Mujeres haitianas vendiendo enseres delante de la aduana dominicana, en la frontera entre la ciudad haitiana de Ounaminthe y la dominicana Dajabón, enfrente del mercado binacional que se celebra en esta ciudad todos los lunes y viernes. Foto: Pau Coll/Ruido Photo

MICROPRÉSTAMOS PARA ELLAS

A Mireia Michel, durante los 28 años de su vida, los 300 vecinos del batey Hato Mayor, en la provincia de Consuelo, al este de Santo Domingo, la han llamado Miguelina. Tal vez así, reconoce, podía maquillar su ascendencia haitiana. Miguelina y su marido están esperando desde hace un año los documentos que acrediten su nacionalidad dominicana. La falta de papeles y la cría de sus cinco hijos le han impedido, dice, poder ir a la facultad. No sabe lo que habría estudiado, pero sí es consciente de que “en este país sin documentos no eres nadie”. Sin embargo, hace un año consiguió abrir un salón de peluquería para las mujeres que viven en el batey. Y lo ha podido hacer gracias a dos micropréstamos concedido por la organización MUDE (Mujeres en Desarrollo Dominicana). Se trata de los mismos créditos que le fueron concedidos a Eloisa Pérez, que cocina arroz, habichuelas y pollo estofado en su taberna del batey Hato Mayor, a pocos kilómetros de la peluquería de Miguelina. “Estos préstamos facilitan mucho la vida de las mujeres, sobre todos de las que, como yo, son solteras y tienen que criar a cinco hijos”, afirma con desparpajo Rosa Brito, amiga desde hace 15 años de Eloisa, que explica que sus ingresos han mejorado desde que MUDE le concedió un microcrédito para comprar y vender accesorios para el hogar.

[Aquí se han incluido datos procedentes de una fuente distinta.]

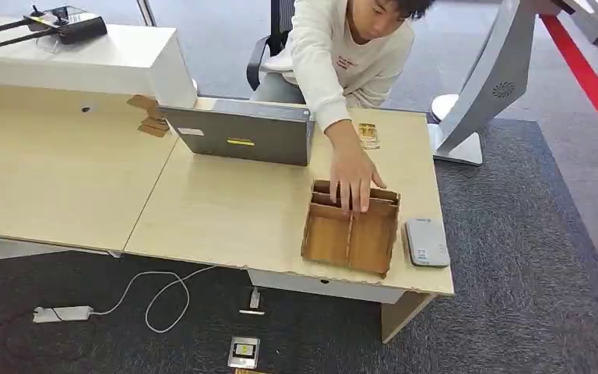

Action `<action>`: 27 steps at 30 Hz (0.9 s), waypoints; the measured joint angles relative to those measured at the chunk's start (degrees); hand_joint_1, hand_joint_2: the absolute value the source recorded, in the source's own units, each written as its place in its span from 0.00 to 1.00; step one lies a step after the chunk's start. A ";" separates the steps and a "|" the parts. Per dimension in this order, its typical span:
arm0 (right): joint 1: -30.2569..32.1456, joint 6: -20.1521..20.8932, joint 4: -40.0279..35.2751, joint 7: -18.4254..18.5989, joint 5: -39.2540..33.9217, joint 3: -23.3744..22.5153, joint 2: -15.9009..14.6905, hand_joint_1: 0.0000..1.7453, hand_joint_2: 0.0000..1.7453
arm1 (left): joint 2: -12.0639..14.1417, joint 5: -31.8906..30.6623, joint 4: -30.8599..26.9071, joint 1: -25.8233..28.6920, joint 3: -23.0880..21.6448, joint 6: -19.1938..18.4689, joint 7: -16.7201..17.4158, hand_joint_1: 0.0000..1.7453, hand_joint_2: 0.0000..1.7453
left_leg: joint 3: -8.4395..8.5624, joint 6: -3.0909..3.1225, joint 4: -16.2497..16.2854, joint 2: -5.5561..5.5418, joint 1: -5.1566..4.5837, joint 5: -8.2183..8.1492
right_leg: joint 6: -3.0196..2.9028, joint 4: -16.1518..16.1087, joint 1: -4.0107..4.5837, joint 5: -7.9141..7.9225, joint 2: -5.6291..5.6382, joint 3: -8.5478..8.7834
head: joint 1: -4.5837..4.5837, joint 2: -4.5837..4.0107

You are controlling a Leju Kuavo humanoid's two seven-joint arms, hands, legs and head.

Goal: Pass the card to the sensor for recognition and then transmit it.

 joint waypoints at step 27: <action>0.21 0.09 1.55 0.72 0.89 -2.56 3.24 0.00 1.00 | -0.04 -0.53 0.00 0.00 0.00 -0.76 2.21 0.00 0.00 | 0.05 0.00 0.00 0.05 0.00 0.01 | 0.00 0.00 0.00 0.00 0.00 0.08 | 0.00 0.00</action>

“El microcrédito es una herramienta de inclusión social y financiera maravillosa”, comenta Victoria Cruz Gómez, gerente del Programa de Desarrollo Social de MUDE, una organización que lleva a cabo proyectos para el desarrollo integral de la mujer en riesgo de exclusión, a través de su empoderamiento social y económico. Uno de los programas más exitosos ha sido el de los microcréditos, activo desde 1981: en estos 35 años se han otorgado 650 millones de pesos dominicanos (más de 12 millones de euros) a unas 40 000 beneficiarias, sobre todo mujeres del ámbito rural o de comunidades bateyanas. “Somos conscientes del problema que ha generado la situación de apatridia. Conozco mujeres que han dado sus hijos a otras con documentos dominicanos para que los registraran a su nombre y tener los papeles”, cuenta Cruz Gómez. “Creemos que para atajar el problema de la documentación el primer paso es el empoderamiento económico de las mujeres, que así son capaces también de poner coto a la violencia intrafamiliar y de género. Porque solo con el conocimiento no se puede ir al colmado”. A las mujeres y a los hombres de ascendencia haitiana les sale muy caro el sueño dominicano.

Zapatos afuera de una casa de chapa en el batey Hato Mayor, en la provincia dominicana de Consuelo.

LA SENTENCIA DEL TC DE 2013

Entre 1929 y 2010 la Constitución dominicana reconocía, en sucesivas versiones, la nacionalidad a todos los niños nacidos en territorio nacional. Las únicas excepciones eran los hijos del personal diplomático y las personas “en tránsito”. Por lo tanto, durante muchas décadas, independientemente de la situación migratoria de los progenitores, la República Dominicana reconoció formalmente como ciudadanos a los niños nacidos en el país de progenitores haitianos y les expidió certificado de nacimiento, cédula de identidad y pasaporte dominicanos, al menos en la inmensa mayoría de los casos.

El 26 de enero de 2010 entró en vigor la actual Constitución de la República Dominicana, en virtud de la cual los niños nacidos de progenitores inmigrantes en situación irregular ya no tenían derecho automático a la nacionalidad dominicana. Finalmente, en 2013, el Tribunal Constitucional dictó una sentencia (168-13) en la que afirmaba que los niños nacidos en la República Dominicana de progenitores extranjeros en situación migratoria irregular nunca habían tenido derecho a la nacionalidad dominicana. La sentencia se aplica con carácter retroactivo a personas nacidas desde 1929 y afecta a cuatro generaciones. Amnistía Internacional la ha definido como “una medida arbitraria de privación de la nacionalidad, que afecta de manera desproporcionada a los dominicanos de ascendencia haitiana y, por consiguiente, es discriminatoria”.